= Task description =
From the entries below, please gather each line containing the string "basket".

┌─ The data

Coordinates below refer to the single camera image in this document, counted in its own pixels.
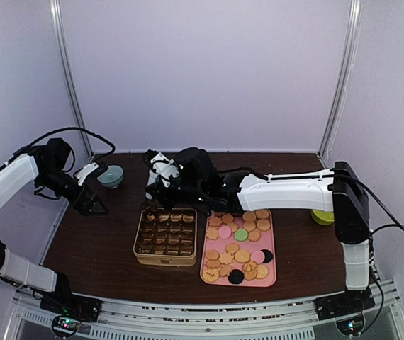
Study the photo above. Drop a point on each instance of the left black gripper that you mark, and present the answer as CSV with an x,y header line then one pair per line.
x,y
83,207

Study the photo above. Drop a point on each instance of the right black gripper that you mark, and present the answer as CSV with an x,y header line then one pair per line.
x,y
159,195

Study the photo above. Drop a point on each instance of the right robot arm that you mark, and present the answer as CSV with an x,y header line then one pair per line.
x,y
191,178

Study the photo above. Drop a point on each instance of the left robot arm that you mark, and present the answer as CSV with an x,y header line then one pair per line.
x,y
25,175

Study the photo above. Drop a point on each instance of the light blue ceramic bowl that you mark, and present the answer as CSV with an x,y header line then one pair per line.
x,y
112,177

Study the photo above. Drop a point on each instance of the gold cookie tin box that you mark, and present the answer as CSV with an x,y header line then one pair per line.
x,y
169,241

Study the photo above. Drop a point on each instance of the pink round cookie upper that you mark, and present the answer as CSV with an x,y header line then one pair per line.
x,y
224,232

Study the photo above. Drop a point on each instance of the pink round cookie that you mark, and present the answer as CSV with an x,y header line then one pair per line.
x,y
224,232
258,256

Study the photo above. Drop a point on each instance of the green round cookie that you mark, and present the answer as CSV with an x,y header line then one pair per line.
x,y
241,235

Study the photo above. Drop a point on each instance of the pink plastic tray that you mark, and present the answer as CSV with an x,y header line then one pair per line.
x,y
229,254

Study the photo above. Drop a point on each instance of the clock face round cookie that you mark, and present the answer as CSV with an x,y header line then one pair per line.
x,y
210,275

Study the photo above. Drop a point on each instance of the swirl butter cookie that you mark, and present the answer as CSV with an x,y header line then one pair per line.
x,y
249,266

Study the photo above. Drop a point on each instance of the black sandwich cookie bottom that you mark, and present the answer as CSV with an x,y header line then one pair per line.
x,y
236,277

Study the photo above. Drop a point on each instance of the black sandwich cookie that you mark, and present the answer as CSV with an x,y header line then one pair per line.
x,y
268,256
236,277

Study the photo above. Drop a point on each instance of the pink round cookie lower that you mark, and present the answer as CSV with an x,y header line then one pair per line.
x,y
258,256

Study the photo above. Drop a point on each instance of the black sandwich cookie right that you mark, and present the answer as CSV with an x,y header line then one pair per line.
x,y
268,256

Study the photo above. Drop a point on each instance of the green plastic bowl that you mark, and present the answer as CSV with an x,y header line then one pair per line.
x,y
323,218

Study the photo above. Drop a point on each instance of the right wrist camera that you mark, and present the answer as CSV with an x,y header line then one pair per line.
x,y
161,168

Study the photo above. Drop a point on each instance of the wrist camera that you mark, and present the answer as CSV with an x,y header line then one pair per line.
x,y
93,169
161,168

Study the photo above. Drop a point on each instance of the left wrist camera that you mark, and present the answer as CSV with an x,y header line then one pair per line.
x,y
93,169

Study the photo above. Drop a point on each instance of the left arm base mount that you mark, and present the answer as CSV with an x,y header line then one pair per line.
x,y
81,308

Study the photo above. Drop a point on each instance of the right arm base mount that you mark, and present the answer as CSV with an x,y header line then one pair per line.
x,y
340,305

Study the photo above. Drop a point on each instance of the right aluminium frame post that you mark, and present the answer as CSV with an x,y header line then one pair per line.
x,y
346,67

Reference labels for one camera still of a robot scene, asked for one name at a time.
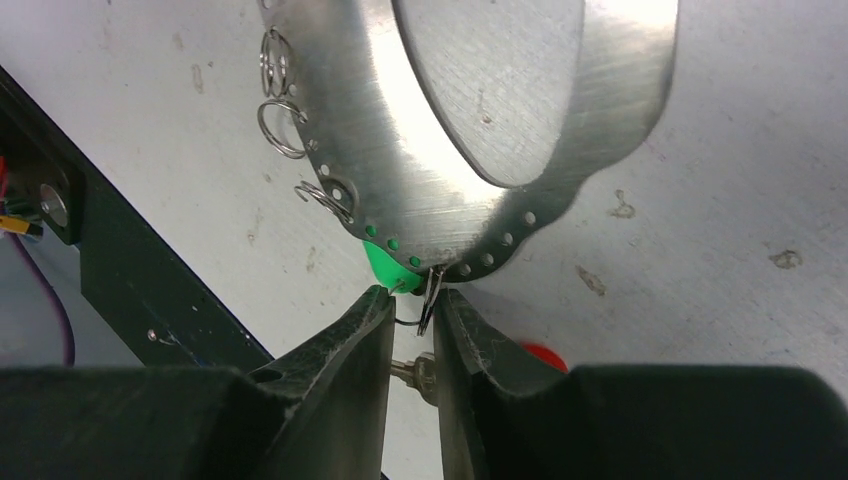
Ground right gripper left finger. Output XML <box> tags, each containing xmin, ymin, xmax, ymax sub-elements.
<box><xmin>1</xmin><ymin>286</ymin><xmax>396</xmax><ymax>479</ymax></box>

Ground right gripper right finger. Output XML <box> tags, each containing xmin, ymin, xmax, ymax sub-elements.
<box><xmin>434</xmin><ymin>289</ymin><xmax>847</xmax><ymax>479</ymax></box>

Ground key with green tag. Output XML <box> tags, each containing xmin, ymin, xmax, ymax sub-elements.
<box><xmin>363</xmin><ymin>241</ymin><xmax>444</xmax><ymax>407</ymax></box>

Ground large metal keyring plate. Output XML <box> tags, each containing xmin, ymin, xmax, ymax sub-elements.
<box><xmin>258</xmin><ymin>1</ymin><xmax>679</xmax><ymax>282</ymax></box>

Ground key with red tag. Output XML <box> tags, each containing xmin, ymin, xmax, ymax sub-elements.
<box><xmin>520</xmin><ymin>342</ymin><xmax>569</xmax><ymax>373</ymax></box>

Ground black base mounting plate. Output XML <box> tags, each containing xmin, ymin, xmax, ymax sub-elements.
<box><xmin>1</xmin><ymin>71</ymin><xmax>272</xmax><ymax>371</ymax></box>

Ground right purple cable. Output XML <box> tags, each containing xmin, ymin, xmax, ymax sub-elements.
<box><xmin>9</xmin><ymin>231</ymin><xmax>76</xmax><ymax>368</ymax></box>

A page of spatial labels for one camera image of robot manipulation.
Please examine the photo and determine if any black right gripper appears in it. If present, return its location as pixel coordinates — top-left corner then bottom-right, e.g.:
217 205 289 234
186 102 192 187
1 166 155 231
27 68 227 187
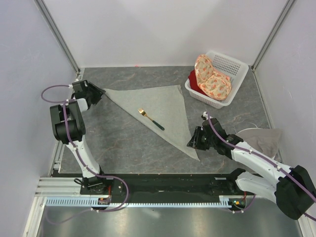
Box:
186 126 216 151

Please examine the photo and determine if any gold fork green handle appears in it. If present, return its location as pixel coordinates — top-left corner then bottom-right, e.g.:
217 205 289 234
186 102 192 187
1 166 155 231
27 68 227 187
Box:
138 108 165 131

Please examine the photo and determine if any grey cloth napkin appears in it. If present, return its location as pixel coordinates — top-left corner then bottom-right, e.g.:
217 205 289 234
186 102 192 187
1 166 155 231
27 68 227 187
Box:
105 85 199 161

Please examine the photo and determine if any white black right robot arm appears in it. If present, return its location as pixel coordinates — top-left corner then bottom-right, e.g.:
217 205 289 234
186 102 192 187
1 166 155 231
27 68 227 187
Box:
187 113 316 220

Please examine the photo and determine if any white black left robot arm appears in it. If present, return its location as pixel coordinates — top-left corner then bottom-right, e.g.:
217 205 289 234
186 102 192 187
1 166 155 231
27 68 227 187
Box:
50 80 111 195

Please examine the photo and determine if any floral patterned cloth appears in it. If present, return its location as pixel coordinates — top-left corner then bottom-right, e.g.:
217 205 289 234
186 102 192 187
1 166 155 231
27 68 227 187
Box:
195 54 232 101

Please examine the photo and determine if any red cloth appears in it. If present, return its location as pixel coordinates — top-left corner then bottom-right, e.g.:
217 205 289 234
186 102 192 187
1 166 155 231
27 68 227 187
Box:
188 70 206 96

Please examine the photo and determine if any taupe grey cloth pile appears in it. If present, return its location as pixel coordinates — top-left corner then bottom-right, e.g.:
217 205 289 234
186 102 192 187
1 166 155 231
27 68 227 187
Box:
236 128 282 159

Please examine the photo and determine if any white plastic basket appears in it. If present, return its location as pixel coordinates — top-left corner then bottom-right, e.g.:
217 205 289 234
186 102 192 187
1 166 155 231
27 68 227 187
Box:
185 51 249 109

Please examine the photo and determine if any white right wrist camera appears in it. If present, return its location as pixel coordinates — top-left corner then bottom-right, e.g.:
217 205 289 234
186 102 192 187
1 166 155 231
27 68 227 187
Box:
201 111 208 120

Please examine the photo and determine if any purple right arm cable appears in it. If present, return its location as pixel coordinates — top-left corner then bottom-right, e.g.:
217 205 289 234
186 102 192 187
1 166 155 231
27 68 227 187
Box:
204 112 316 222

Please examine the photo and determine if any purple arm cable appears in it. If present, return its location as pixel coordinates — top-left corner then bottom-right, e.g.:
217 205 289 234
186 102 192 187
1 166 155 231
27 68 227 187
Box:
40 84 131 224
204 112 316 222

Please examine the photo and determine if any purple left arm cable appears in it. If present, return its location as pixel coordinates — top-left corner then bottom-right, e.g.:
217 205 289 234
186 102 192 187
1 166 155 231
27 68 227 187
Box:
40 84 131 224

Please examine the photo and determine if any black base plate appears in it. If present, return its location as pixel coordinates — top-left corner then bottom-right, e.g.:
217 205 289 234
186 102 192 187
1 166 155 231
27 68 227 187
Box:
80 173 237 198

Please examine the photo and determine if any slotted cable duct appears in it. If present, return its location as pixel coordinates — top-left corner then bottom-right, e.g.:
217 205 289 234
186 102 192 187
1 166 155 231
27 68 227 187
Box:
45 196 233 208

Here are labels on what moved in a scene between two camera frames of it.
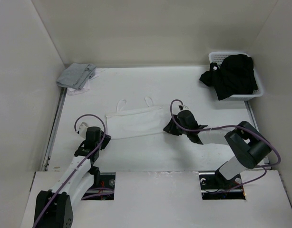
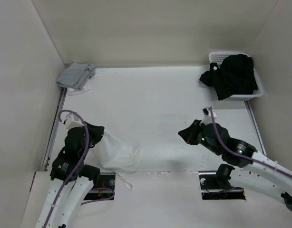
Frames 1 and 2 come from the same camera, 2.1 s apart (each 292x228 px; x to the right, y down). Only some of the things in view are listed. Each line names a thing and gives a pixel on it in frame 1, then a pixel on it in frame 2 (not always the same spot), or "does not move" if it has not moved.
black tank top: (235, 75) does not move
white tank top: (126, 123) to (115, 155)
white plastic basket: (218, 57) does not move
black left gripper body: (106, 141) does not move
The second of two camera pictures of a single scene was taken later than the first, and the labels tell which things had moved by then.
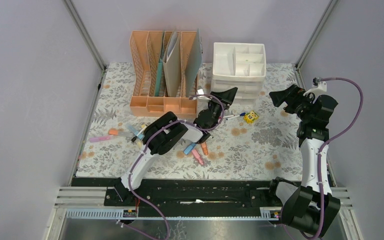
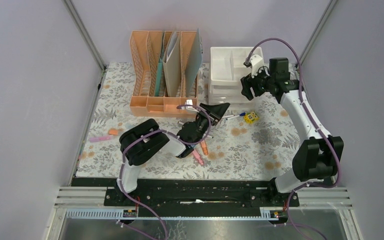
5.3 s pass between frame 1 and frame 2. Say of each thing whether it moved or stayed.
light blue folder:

└─
┌─ The data

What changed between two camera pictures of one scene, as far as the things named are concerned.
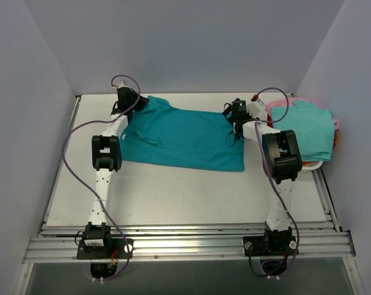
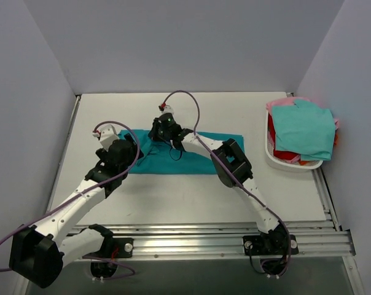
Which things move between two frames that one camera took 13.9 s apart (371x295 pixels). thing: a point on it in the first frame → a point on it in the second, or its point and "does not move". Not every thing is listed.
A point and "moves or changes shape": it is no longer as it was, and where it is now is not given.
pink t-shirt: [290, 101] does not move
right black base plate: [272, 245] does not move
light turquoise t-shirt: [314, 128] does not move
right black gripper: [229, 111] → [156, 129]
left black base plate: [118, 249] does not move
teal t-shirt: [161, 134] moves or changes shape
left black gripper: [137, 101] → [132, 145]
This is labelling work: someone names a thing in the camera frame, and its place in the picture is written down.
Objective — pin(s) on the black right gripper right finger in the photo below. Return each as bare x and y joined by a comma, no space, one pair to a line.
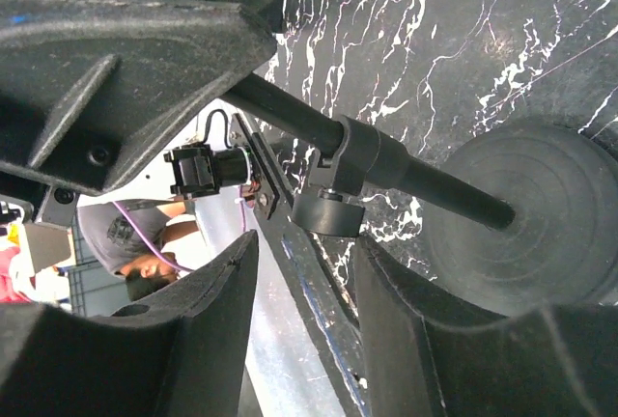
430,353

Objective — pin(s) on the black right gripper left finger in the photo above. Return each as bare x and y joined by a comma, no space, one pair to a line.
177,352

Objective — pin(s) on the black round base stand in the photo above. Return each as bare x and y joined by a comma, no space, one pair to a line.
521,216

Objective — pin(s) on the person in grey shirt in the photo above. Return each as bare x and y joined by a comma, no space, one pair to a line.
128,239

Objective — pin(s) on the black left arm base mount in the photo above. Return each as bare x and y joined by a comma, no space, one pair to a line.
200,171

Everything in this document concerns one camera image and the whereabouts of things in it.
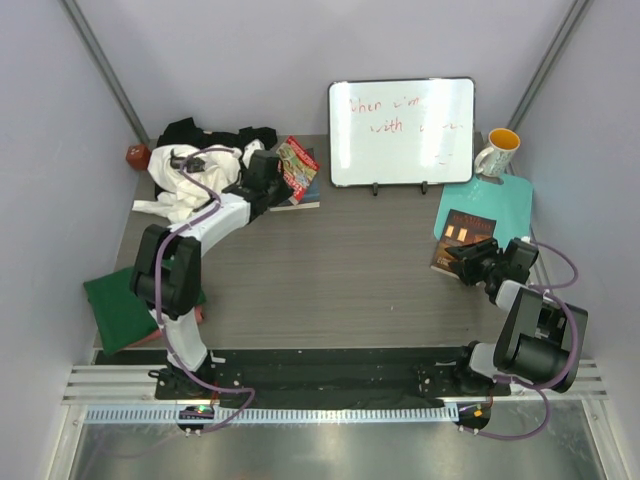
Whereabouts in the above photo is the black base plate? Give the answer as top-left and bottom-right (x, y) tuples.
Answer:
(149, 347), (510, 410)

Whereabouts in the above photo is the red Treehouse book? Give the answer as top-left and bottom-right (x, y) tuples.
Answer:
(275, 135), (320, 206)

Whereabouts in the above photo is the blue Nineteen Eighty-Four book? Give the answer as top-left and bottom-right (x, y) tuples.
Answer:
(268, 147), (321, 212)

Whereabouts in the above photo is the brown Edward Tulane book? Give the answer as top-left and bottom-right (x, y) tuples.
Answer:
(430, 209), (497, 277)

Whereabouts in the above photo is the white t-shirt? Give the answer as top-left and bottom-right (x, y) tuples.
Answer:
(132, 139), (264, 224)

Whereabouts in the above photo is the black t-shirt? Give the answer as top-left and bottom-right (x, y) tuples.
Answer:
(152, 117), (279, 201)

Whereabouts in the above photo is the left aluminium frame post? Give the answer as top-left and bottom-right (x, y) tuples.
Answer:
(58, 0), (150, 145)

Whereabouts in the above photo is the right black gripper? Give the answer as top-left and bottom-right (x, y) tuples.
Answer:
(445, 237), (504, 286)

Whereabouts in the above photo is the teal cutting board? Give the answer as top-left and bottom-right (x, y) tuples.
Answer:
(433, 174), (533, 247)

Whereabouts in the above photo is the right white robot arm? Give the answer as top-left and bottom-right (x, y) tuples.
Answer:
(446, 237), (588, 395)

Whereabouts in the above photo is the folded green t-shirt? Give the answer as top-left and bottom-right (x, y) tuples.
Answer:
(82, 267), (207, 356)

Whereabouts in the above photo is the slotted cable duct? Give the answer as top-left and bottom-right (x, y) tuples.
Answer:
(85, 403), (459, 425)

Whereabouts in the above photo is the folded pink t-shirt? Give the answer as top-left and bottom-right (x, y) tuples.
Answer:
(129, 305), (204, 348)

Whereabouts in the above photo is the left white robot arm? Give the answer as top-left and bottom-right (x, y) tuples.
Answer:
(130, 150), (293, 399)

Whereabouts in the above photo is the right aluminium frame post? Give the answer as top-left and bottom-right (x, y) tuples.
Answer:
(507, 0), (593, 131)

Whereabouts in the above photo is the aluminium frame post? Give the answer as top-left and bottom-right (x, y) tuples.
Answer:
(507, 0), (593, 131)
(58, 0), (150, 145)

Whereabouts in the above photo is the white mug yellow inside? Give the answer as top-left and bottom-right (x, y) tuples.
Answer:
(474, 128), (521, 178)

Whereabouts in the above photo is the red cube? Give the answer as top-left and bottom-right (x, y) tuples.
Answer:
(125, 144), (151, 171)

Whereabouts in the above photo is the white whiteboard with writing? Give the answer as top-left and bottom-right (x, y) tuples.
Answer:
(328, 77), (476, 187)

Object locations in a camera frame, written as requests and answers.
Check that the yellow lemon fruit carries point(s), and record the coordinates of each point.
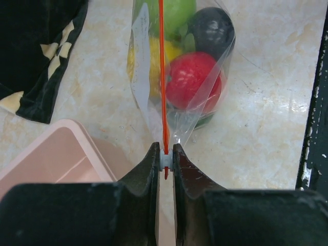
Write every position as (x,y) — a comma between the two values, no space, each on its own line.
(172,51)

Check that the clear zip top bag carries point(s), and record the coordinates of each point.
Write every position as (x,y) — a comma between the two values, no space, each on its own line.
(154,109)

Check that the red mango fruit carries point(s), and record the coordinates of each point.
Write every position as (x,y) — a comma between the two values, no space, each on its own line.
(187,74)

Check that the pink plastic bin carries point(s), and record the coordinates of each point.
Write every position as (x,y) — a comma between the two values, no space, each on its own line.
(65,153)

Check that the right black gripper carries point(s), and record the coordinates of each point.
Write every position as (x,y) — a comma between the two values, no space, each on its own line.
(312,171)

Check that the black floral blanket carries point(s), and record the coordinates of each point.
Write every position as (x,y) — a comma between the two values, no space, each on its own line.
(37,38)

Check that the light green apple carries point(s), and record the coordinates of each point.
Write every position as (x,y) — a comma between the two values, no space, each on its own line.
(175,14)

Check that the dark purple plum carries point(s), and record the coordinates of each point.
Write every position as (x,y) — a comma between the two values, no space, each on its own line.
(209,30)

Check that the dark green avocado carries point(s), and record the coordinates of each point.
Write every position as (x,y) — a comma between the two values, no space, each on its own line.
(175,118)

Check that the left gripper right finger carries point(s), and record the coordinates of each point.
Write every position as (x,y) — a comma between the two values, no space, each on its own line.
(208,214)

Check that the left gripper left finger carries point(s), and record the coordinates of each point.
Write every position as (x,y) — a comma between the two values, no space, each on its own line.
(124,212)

└─

= Exercise output =
Please examine the photo and determine if any white plastic basket appears in it. If present, return its location as pixel coordinates — top-left corner then bottom-right, e.g.:
white plastic basket: (218, 57) does not move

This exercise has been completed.